= Information shown =
-------
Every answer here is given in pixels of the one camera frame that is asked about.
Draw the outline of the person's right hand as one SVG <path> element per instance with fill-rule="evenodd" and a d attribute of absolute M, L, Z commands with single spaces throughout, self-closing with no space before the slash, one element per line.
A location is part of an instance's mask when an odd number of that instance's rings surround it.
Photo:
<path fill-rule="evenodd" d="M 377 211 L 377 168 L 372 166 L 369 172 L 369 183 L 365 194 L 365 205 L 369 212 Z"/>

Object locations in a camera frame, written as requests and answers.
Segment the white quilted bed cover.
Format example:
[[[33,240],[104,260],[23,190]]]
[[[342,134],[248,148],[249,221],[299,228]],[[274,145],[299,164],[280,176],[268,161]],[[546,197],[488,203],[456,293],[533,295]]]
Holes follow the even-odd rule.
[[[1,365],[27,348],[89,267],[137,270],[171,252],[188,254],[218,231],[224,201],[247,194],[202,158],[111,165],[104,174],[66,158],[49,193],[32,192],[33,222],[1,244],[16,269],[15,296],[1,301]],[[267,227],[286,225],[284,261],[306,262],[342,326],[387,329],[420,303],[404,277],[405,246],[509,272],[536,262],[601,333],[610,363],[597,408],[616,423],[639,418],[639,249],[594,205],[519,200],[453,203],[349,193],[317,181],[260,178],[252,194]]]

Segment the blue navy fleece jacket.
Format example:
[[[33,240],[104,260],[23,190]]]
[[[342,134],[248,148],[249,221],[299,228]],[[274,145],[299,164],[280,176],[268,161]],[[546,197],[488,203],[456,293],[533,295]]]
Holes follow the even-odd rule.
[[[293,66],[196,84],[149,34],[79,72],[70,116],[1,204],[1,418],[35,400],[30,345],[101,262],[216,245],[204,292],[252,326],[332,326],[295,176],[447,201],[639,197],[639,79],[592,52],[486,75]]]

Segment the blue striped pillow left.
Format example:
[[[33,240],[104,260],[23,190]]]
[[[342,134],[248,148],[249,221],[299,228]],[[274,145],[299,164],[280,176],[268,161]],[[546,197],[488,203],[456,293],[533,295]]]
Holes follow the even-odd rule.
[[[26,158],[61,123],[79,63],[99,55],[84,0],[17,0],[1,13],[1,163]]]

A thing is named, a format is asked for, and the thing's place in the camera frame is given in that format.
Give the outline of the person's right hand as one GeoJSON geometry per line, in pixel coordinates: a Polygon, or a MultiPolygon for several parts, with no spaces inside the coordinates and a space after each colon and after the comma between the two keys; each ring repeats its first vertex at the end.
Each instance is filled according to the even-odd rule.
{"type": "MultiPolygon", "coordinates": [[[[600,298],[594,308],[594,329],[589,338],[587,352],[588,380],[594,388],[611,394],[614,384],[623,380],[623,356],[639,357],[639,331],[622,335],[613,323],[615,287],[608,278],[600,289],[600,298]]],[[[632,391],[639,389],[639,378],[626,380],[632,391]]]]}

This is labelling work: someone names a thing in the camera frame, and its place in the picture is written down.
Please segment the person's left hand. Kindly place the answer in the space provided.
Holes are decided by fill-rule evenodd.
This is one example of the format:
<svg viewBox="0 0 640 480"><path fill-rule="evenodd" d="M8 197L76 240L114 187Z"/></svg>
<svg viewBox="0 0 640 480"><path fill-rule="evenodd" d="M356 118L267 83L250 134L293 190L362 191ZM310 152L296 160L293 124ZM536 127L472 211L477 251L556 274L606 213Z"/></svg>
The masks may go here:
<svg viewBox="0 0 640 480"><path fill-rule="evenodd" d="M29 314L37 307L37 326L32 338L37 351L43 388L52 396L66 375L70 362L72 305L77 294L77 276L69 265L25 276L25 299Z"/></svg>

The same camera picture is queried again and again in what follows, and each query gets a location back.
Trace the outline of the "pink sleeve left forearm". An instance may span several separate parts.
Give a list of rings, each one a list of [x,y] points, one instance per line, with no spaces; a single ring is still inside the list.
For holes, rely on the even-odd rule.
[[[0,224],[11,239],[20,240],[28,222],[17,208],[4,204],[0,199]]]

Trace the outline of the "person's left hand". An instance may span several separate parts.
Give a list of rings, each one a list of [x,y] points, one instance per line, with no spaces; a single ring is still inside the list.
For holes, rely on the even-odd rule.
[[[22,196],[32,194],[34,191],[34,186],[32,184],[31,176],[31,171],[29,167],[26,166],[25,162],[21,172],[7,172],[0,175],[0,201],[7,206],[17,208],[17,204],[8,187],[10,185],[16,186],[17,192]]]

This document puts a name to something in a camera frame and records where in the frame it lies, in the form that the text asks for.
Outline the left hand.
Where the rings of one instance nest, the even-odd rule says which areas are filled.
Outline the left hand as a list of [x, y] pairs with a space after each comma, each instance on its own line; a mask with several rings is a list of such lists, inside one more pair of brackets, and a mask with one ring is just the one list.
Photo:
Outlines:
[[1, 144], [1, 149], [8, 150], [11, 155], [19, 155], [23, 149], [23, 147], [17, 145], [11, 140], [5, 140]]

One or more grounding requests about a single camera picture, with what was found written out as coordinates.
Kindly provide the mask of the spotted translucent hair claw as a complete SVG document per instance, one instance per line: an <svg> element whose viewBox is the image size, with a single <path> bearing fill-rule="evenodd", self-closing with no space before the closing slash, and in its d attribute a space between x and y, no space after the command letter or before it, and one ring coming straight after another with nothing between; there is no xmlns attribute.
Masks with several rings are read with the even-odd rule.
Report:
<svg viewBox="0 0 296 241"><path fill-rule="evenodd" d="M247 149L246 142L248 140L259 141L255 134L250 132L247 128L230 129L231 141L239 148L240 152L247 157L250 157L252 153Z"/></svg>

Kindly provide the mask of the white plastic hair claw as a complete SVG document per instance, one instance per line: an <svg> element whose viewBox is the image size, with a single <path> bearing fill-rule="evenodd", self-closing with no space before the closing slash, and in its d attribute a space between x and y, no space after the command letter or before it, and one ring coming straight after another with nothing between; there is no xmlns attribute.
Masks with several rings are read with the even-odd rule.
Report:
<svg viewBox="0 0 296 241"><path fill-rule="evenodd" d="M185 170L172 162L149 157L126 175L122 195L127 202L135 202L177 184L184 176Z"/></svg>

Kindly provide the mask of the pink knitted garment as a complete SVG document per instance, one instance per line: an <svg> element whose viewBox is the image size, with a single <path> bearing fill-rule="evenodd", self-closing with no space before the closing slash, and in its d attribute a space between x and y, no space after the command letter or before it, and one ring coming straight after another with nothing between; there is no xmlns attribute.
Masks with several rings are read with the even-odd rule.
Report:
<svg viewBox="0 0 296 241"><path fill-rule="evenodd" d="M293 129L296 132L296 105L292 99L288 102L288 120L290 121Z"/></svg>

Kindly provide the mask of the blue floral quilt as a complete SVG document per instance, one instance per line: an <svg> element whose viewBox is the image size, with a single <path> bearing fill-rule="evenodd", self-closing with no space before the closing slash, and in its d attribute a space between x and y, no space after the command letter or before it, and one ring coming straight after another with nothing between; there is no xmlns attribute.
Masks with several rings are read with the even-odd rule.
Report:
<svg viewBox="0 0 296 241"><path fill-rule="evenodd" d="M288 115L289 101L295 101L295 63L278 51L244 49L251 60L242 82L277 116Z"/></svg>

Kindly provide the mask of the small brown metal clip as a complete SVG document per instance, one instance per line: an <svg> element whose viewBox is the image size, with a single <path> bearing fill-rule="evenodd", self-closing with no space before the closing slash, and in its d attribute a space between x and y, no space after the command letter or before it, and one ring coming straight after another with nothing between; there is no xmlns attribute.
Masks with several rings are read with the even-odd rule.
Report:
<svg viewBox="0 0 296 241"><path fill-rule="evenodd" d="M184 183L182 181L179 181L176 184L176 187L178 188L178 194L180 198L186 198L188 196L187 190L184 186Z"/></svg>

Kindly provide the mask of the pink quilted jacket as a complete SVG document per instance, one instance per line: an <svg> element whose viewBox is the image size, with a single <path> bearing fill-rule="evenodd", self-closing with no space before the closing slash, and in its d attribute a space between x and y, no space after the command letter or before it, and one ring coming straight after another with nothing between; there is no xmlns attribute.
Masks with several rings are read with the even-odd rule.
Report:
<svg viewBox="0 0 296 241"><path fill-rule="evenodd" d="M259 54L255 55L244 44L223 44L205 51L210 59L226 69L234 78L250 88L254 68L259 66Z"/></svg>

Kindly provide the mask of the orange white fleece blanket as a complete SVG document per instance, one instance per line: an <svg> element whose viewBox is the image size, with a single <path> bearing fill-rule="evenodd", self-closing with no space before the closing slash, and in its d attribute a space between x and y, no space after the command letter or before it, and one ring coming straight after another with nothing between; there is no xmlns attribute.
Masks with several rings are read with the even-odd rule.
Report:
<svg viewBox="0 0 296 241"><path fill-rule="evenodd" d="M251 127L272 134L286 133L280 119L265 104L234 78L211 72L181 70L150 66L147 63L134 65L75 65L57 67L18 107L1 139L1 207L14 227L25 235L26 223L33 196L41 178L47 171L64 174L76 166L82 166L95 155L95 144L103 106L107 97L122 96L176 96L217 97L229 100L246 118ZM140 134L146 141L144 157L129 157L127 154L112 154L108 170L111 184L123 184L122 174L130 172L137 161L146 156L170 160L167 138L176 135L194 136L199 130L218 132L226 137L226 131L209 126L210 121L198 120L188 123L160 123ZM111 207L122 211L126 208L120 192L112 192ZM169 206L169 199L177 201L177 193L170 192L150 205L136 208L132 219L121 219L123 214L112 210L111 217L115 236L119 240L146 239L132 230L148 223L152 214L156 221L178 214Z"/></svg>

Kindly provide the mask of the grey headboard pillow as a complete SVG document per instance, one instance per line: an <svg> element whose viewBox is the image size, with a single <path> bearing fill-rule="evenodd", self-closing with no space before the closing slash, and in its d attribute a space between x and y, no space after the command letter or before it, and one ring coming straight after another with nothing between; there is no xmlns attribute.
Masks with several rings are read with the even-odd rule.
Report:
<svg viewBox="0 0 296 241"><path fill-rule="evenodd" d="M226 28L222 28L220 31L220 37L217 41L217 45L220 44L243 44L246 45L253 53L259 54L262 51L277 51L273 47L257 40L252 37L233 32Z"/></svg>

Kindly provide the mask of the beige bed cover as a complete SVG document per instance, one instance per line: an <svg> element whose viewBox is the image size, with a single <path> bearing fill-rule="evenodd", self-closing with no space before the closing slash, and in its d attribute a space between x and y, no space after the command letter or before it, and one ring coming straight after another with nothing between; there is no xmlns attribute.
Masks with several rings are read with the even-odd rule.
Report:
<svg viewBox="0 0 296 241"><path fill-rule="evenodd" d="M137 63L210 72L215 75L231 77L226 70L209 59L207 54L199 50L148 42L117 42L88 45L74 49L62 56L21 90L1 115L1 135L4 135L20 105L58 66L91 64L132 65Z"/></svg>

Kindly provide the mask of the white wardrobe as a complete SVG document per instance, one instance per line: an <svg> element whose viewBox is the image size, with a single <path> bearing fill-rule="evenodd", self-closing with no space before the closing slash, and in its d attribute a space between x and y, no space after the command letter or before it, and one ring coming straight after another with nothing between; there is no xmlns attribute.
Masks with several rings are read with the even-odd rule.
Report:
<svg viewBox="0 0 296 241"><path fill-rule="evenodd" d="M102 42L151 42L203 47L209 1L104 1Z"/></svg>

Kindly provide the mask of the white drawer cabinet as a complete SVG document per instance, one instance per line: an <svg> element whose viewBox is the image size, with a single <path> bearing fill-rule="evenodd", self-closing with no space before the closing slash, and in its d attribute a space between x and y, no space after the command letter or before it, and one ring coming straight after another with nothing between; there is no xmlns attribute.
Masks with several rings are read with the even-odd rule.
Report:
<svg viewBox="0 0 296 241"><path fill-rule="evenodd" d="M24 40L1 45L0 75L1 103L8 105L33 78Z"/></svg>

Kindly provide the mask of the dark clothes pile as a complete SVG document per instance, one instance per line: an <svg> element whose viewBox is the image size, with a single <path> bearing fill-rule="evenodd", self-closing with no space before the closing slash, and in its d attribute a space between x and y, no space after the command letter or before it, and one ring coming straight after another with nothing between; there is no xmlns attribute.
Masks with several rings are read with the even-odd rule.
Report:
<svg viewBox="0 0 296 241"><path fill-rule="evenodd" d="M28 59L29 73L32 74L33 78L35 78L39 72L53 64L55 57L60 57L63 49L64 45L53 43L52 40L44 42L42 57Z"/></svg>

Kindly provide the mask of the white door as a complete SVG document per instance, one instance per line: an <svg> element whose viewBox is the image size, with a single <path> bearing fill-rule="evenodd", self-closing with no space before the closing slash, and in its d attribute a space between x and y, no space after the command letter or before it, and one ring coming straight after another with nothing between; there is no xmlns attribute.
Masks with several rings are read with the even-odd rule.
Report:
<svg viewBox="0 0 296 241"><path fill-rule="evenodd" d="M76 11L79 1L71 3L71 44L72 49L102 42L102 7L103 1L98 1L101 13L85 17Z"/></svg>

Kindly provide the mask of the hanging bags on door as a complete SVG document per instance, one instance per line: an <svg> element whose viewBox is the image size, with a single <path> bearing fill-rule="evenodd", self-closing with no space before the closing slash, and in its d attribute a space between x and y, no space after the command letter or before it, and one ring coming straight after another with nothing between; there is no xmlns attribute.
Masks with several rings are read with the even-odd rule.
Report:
-------
= What the task requires =
If a line in the material above contains "span", show that line.

= Answer to this problem =
Trace the outline of the "pink sleeve left forearm". An instance may span several separate parts.
Trace the outline of the "person's left hand". An instance may span several separate parts.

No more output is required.